Ewing sarcoma is an aggressive type of bone or soft tissue cancer that primarily affects children, adolescents, and young adults. This cancer can develop in various parts of the body, including the arms, feet, hands, chest, pelvis, spine, and skull. It is characterized by the formation of tumors in the bones or the soft tissues surrounding them. Symptoms of Ewing sarcoma may include pain and swelling near the tumor site, among others. Early medical attention is crucial if any symptoms are present. Treatment options for Ewing sarcoma typically involve a combination of chemotherapy, radiation therapy, and surgery. It's important to consult with a healthcare professional for an accurate diagnosis and personalized treatment plan.

Causes and Risk Factors

The exact cause of Ewing sarcoma is not fully understood, but it is believed to be related to non-inherited changes in specific genes during a person's lifetime. Specifically, when chromosomes 11 and 12 exchange genetic material, it can activate an overgrowth of cells, leading to the development of Ewing sarcoma.

Risk factors for Ewing sarcoma include:

Age: Although Ewing sarcoma can develop at any age, more than 50 percent of people with the condition receive a diagnosis as teens. The median age of those affected is 15.
Race: Ewing sarcoma is more likely to develop in white people than Black and Asian people.

It's important to note that this information is based on current understanding, and ongoing research may provide further insights into the pathophysiological causes and risk factors of Ewing sarcoma.

Symptoms

The most common symptoms of Ewing sarcoma include:

Pain or swelling in the area of the tumor
Visible lump on the surface of the skin
Loss of joint motion

As Ewing sarcoma progresses or reaches a higher severity, the following symptoms may occur:

Loss of appetite
Fever
Weight loss
Fatigue
General feeling of being unwell (malaise)
Bone fractures without a known reason
Anemia
Widespread pain and swelling
Back pain or numbness and weakness in the legs if tumors are near the spine

It's important to note that these symptoms can vary depending on the location and stage of the cancer. If you experience any concerning symptoms or have any questions, it's best to consult with a healthcare professional for an accurate diagnosis and appropriate treatment.

Diagnosis

To diagnose Ewing sarcoma, doctors typically perform the following examinations, tests, and procedures:

Medical history: The doctor will review your medical history, including any previous health concerns or family history of cancer.
Physical exam: The doctor will conduct a physical exam to assess symptoms, examine the affected area, and check for any physical signs of the disease.
Imaging tests: Various imaging tests may be ordered to get a closer look at the tumor and evaluate any damage to bones. These tests may include X-rays, CT scans, and MRI scans.
Biopsy: A biopsy is performed to remove a sample of cells from the tumor for laboratory testing. This helps confirm the diagnosis of Ewing sarcoma and differentiate it from other bone cancers.

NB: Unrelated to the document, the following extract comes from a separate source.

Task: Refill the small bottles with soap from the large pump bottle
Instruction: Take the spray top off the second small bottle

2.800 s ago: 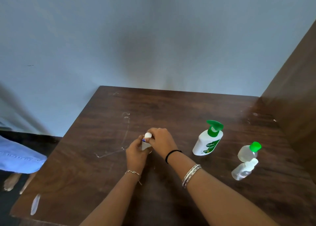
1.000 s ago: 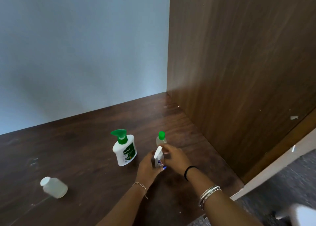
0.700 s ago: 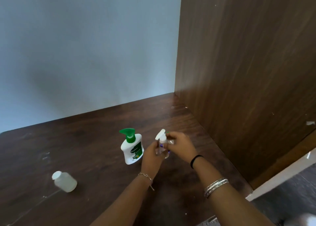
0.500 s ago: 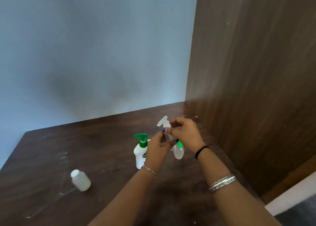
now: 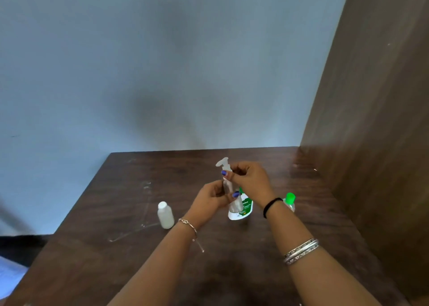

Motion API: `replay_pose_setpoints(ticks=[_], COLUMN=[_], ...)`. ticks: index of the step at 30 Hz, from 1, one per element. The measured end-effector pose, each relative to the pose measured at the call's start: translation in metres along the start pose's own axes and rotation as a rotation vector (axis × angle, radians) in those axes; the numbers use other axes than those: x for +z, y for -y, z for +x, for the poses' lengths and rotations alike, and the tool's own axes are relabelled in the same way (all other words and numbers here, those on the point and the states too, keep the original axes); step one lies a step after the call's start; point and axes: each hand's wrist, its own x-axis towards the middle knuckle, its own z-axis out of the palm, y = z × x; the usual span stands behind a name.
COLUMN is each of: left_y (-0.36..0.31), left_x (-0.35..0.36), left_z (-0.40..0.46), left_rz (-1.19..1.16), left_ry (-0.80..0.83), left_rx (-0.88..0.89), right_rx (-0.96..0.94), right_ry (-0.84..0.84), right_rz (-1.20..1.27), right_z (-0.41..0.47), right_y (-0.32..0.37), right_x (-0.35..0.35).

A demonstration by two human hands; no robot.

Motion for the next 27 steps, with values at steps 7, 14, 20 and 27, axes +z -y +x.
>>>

To determine the stage or severity of Ewing sarcoma, additional examinations and tests may be conducted:

Further imaging tests: Additional imaging tests such as MRI scans, CT scans, PET scanes and bone scans may be performed to assess if the cancer has spread to other parts of the body (metastasized).
Genetic testing: Genetic testing can be done on the biopsy sample to identify specific gene mutations associated with Ewing sarcoma. This information can help confirm the diagnosis and guide treatment planning.

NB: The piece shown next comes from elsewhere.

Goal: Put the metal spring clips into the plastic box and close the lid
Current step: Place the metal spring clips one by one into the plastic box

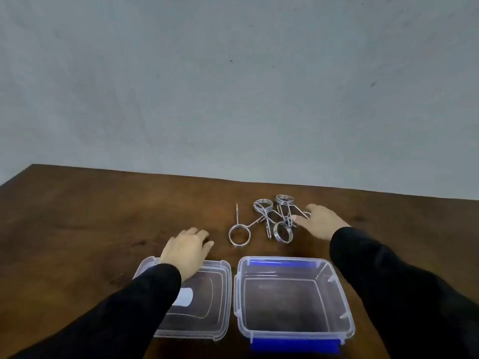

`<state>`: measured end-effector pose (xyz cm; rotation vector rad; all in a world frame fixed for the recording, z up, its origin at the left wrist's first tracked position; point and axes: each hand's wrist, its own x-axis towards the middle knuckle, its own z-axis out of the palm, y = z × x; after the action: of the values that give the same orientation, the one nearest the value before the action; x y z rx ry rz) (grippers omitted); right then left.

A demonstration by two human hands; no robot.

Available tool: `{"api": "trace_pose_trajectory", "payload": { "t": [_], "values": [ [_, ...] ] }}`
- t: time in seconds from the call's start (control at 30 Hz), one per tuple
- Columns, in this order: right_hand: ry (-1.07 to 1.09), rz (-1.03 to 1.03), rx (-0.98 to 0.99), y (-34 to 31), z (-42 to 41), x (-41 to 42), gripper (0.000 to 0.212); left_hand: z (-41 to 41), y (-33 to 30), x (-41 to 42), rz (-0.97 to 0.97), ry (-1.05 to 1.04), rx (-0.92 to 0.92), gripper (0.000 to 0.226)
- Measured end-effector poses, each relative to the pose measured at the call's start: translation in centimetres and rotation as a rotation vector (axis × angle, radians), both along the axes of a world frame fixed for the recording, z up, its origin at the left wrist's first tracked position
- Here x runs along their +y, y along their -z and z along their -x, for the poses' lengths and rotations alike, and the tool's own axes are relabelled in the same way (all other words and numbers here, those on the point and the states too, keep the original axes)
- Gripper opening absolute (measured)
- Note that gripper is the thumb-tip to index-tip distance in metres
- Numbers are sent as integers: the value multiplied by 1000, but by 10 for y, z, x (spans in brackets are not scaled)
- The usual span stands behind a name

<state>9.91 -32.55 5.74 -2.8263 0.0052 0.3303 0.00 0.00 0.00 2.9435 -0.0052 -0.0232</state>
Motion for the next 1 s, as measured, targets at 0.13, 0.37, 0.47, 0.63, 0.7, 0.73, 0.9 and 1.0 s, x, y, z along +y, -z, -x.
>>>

It's important to consult with your healthcare professional for personalized advice regarding diagnostic examinations and tests for Ewing sarcoma.

Treatment Options

The goals of treatment for Ewing sarcoma are to eliminate or control the cancer, relieve symptoms, and improve overall quality of life. To achieve these goals, various treatment approaches may be recommended:

Chemotherapy: Medications are used to kill cancer cells. Chemotherapy is often the first treatment for Ewing sarcoma and aims to shrink the tumor before surgery or radiation therapy.
Surgery: The tumor is surgically removed to eliminate as much of the cancer as possible. In some cases, bone grafts or artificial bones may be used to replace removed bone.
Radiation therapy: High-energy radiation is used to kill remaining cancer cells after surgery or to shrink the tumor before surgery. It helps prevent the spread of cancer and relieve symptoms.
Stem cell transplant: Stem cells from a donor's bone marrow may be used to encourage healthy bone cell growth after chemotherapy.
Targeted therapy: Specific medications are used to attack cancer cells. This newer treatment approach aims to inhibit the growth of cancer cells while minimizing damage to healthy cells.
Immunotherapy: This developing treatment aims to boost the immune system's ability to fight cancer cells.

It's important to note that each case of Ewing sarcoma is unique, and treatment plans are individualized based on factors such as tumor location, size, and whether it has spread. Discussing treatment options with a healthcare professional is crucial for personalized care.